◆ INPUT RECORDS
··········
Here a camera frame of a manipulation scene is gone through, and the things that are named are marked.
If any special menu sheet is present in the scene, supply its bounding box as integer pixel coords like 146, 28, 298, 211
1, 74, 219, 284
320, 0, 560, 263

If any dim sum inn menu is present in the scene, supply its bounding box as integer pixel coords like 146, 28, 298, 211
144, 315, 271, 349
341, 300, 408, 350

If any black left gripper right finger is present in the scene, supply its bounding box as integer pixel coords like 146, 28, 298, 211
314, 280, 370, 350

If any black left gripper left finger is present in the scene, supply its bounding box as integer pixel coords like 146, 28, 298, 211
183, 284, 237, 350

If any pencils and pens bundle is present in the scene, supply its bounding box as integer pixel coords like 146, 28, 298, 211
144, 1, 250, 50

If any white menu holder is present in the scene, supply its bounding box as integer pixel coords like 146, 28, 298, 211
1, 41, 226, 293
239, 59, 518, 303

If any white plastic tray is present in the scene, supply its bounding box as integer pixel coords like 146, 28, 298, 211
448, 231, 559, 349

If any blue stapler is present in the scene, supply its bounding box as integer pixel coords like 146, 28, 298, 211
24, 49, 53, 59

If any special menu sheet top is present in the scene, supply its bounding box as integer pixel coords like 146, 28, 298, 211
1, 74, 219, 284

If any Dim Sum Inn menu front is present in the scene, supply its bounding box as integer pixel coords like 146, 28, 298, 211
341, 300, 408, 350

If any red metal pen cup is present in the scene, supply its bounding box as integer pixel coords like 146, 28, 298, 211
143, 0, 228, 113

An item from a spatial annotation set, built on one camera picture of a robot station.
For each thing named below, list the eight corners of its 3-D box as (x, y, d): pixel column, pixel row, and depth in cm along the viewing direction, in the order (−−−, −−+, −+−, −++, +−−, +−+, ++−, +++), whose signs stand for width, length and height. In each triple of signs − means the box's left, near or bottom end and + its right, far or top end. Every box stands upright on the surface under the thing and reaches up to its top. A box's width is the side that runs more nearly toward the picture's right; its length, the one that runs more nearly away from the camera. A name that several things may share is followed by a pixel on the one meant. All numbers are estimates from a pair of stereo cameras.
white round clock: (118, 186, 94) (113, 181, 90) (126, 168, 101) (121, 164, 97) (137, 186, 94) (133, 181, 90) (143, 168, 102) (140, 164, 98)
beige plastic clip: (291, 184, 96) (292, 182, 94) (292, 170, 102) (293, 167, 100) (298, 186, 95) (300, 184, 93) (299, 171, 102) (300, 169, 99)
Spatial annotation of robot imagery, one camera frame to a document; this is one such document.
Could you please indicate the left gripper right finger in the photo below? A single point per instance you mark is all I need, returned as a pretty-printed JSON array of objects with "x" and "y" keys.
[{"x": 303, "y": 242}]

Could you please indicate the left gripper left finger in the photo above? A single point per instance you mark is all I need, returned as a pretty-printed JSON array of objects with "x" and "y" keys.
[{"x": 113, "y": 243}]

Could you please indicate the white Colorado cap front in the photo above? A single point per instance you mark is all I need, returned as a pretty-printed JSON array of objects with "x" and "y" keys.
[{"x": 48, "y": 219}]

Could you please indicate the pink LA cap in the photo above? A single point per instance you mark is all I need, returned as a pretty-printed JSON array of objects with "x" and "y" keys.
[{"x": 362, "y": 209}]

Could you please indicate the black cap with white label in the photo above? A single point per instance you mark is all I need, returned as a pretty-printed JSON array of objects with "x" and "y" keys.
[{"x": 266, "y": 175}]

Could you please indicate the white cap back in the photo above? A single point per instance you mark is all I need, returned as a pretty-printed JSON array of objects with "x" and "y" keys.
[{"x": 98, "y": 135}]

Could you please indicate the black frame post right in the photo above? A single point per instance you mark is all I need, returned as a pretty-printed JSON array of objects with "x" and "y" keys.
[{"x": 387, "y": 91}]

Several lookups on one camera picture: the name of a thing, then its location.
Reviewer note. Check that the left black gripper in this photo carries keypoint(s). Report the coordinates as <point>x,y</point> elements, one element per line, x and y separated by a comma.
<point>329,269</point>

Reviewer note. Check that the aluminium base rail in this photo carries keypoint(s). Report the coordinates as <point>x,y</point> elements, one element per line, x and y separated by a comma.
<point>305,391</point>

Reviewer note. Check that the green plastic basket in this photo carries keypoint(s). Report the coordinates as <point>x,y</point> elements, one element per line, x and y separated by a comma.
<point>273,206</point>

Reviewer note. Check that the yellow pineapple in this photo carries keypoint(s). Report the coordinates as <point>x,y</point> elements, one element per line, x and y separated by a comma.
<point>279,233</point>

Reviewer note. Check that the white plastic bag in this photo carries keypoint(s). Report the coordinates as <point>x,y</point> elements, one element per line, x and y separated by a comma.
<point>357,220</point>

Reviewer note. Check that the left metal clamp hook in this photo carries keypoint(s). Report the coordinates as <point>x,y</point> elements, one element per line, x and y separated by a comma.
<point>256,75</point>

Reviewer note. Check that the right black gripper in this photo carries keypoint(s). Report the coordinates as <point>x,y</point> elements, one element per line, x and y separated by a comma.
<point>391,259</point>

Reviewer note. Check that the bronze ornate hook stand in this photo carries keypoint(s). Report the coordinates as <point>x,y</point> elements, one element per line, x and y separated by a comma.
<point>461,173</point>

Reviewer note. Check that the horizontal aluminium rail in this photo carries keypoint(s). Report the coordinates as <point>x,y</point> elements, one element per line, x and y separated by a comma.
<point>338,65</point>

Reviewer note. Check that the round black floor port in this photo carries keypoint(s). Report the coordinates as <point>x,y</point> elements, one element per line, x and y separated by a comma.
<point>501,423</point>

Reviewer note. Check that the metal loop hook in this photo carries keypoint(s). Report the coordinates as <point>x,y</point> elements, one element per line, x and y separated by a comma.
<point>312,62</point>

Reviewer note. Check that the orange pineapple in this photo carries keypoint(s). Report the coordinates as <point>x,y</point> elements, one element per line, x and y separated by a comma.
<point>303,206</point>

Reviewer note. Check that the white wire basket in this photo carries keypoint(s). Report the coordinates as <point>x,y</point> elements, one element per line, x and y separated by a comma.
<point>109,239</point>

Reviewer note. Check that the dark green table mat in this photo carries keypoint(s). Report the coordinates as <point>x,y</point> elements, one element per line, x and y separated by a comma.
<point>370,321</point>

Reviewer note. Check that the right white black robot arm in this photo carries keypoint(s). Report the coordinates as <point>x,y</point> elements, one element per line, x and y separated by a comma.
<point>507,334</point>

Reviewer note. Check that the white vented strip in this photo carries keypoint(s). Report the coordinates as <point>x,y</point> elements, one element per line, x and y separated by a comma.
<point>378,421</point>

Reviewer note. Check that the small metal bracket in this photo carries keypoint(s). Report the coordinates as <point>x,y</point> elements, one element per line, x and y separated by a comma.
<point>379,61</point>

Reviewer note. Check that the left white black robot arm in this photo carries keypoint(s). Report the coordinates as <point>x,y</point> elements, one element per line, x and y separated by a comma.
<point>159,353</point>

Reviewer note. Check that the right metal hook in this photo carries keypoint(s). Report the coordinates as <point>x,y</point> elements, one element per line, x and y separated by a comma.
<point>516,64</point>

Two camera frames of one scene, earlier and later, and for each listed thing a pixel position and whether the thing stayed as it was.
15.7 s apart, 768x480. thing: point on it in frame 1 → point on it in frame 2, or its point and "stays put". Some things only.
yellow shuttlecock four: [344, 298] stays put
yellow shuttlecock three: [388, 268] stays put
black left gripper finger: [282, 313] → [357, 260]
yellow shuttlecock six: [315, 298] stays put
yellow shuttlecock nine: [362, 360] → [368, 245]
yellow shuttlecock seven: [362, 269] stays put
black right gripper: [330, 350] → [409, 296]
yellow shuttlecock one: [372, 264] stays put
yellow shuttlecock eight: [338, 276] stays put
··········
◆ ACTION ITEM
Go through the material and select each line with the string "yellow" in it.

◆ WRITTEN SOLUTION
Reviewer note. Check that the yellow pineapple in this photo carries keypoint(s). Report the coordinates as <point>x,y</point> elements, one element per line, x and y separated by a comma.
yellow shuttlecock four: [344, 298] stays put
yellow shuttlecock three: [388, 268] stays put
yellow shuttlecock six: [315, 298] stays put
yellow shuttlecock nine: [362, 360] → [368, 245]
yellow shuttlecock seven: [362, 269] stays put
yellow shuttlecock one: [372, 264] stays put
yellow shuttlecock eight: [338, 276] stays put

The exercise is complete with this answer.